Bir kış soba yandığı zaman, boruları temizlemezsen bir dahaki sene kullanabiliyor musun? 20-30 sene püfür püfür, püfür püfür bu ağız tütüyor, içerisi zift doluyor, zifir doluyor. Ondan sonra sigaranın mahzuru yokmuş! Ya insaf! Allah insaf versin. Akıl var mantık var, bu kadar âşikâr bir şey. Niye inat ediyorsun kardeşim? Bunu Allah soracak: “—Bu bedeni sen niye yıprattın? Gel bakalım, bu ciğeri niye ziftle doldurdun? Ben sana bu salâhiyeti verdim mi?” der. “İçki masasında niye yıprattın? Kumar masasında niye yıprattın? Kötü yollarda niye yıprattın?” diye sorar. “Niye bakmadın?” diye sorar.

“—Niye ibadet edeceğim diye uykusuz kaldın da bu hastalığa düştün?” diye de sorar, o tarafını da söyleyelim.

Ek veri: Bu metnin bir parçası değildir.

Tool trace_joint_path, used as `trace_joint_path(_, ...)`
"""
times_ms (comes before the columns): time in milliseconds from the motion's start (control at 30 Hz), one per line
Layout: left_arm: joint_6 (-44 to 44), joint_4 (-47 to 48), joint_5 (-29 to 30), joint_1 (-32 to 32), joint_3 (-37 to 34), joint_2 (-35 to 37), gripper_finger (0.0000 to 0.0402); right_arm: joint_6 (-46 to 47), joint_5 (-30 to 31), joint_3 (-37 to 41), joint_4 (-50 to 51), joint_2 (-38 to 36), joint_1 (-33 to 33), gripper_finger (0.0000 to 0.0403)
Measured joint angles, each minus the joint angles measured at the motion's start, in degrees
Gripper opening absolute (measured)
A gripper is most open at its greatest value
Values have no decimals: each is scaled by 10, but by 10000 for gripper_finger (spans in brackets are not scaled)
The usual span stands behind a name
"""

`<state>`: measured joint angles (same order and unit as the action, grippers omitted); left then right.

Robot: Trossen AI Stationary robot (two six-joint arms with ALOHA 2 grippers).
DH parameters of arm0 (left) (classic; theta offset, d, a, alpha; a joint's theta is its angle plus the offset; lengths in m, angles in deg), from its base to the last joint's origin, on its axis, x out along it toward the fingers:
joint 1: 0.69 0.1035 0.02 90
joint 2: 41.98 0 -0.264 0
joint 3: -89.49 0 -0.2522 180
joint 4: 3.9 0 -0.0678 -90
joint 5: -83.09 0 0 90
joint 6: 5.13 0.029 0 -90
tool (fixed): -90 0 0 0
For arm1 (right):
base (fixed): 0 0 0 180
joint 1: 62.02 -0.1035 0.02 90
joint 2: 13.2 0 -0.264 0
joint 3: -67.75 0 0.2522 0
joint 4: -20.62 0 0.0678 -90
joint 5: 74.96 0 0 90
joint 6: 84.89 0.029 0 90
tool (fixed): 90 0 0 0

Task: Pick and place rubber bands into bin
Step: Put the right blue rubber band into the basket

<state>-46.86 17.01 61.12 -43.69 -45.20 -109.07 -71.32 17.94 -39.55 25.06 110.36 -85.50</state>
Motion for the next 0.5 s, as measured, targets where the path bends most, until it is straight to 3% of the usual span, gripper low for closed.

Çünkü bu bedenin bizim üzerimizde hakkı var kardeşim, ibadeti bile ölçülü yapacağız. Uyku zamanında uyku, ibadet zamanında ibadet, yemek zamanında yemek, istirahat zamanında istirahat, oyun zamanında oyun. İslâmî mânada neyse, müsaade olan tarafta müsaade…

599

İslâm ölçü dinidir. Peygamber Efendimiz güreşen gençleri gördü de mâni olmadı, yapın dedi. “Çocuklarınıza yüzmeyi, ok atmayı, ata binmeyi öğretin!” dedi.

Bizim dinimizin her şeyi güzeldir. Bizim dinimiz gençlere de yarar, çocuklara da yarar, kadınlara da yarar, erkeklere de yarar, yaşlılara da yarar, herkese yarar. Herkes bu dinden cebini doldurur, kâr eder. Yaşlılar hürmet görür, gençler sevap kazanır, kadınlar kocasından izzet itibar görür, sataşılmaz, namuslu hür rahat yaşar. Herkes bu dinden kâr eder. Allah-u Teàlâ Hazretleri bu güzel dinin, bu büyük nimetin kadr u kıymetini bilmeyi cümlemize nasib eylesin… Bizi has, hakiki müslüman eylesin…


وَلَوْ كَرِهَ الْكَافِرُونَ (الصف:٨)


(Velev kerihe’l-kâfirûn) (Saf, 61/8) Kâfirler istemeseler de Allah

bizi bu güzel yoldan bir an bile ayırmasın... Yolunda dâim, zikrinde kàim eylesin… Türkiye’yi silme Edirne’den Kars’a kadar evliyâullah yurdu eylesin… Bi-hürmeti esrâr-ı sûreti’l-fâtiha!